The learned counsel is right in stating that one of the appellants is a female-member. The counsel is also right in contending that in some of the cases referred to by him, this Court held that normally a lady member may not be aware of day to day business of the Firm or the Company. Without laying down general rule, it would be sufficient if we observe that in the case on hand, she was also treated as ‘principal officer’ under the Act and hence proceedings cannot be dropped at this stage against her.
As to contention that the case is squarely covered by Section 278AA of the Act and that no offence has been committed in view of ‘reasonable cause’ shown by the appellants, we may state that the question can be decided on the basis of evidence which would be adduced by the parties before a competent Court. Hence, even that contention, does not detain us.
It is true that the Act provides for imposition of penalty for non payment of tax. That, however, does not take away the power to prosecute accused persons if an offence has been committed by them. A similar contention was raised before this Court in Rashida Kamaluddin Syed & Anr. v. Shaikh Saheblal Mardan (Dead) Through LRs & Anr., JT (2007) 4 SC 159 that since a civil suit was filed for recovery of amount, no criminal proceedings could have been initiated. Negating the contention, one of us (C.K. Thakker, J.) stated;
Finally, the contention that a civil suit is filed by the complainant and is pending has also not impressed us. If a civil suit is pending, an appropriate order will be passed by the competent Court.
That, however, does not mean that if the accused have committed any offence, jurisdiction of criminal court would be ousted. Both the proceedings are separate, independent and one cannot abate or defeat the other.
(emphasis supplied) It is true that the matter relates to remote past. Alleged non-payment of TDS pertains to 1989-90. It is also true that the complaint was filed in the beginning of 1992 and more than fifteen years have passed but it cannot be ignored that prosecution could not be over in view of the fact that applications were made by the appellants for their discharge under Section 245 of the Code initially in the trial Court, then in the Sessions Court and then in the High Court. Even after dismissal of the petition by the High Court, the appellants approached this Court and obtained interim stay of further proceedings. It is because of the pendency of proceedings and grant of interim relief that the case remained pending. It, therefore, cannot be urged that there was failure, negligence or inaction on the part of the prosecuting agency in not proceeding with the matter. The ground of delay, in our considered opinion, cannot help the appellants.
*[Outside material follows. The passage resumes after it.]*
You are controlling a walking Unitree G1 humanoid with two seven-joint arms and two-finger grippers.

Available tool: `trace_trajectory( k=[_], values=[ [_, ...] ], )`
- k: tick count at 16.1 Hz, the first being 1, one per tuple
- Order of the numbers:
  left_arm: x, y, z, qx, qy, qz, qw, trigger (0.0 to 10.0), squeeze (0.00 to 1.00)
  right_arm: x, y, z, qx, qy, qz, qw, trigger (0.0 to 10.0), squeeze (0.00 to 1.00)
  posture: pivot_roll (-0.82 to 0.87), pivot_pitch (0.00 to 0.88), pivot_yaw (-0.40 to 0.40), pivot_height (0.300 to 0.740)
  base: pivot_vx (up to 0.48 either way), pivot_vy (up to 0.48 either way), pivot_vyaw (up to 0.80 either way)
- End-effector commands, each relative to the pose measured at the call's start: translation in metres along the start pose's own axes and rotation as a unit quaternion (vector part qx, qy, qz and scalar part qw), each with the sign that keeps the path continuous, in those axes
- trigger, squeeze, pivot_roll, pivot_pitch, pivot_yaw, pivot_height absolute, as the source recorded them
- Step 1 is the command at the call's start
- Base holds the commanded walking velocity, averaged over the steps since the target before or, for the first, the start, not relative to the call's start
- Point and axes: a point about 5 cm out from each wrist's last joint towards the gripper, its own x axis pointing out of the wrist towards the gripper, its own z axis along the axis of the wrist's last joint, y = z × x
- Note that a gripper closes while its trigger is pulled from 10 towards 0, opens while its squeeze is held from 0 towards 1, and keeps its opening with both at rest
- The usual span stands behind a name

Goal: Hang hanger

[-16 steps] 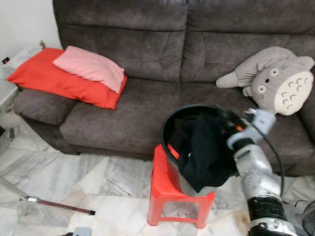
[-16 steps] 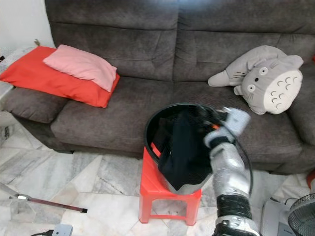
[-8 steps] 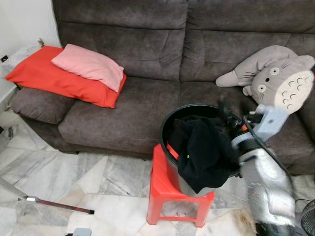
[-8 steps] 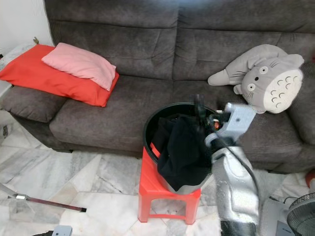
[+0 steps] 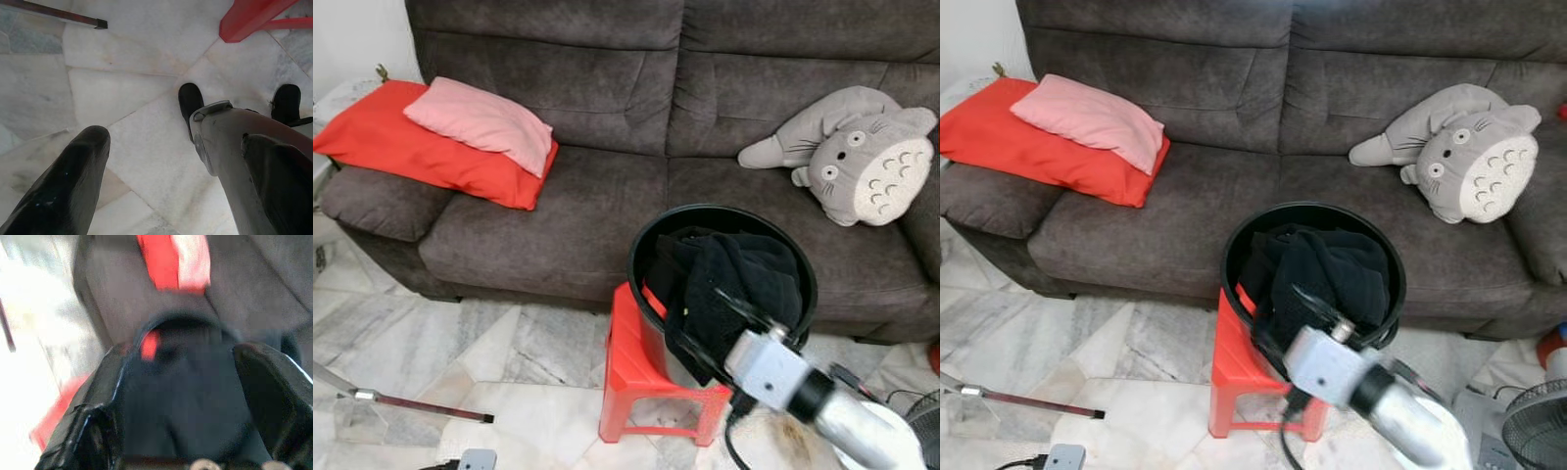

Finally, the learned counsel submitted that an appropriate direction may be issued to the trial Court so that personal presence of respondent Nos. 2-4 may be dispensed with and they may be granted exemption from appearance. In our opinion, it would not be appropriate to issue such direction to the Court. We have, however, no doubt that if such a prayer is made by the appellants, the Court would consider the prayer in its proper perspective and will pass an appropriate order. If personal presence of appellant Nos. 2-4 is not necessary, the Court would grant exemption on such terms and conditions as it would think appropriate. For the foregoing reasons, the appeal deserves to be dismissed and is hereby dismissed.
Before parting with the matter, however, we may clarify that we have not entered into merits of the matter and have decided the question raised by the appellants as to maintainability of criminal complaint. We may not be understood to have expressed any opinion one way or the other on merits and as and when the matter will come up for trial, it will be decided strictly on its own merits without being inhibited by the observations made by us hereinabove. All contentions of all parties are kept open.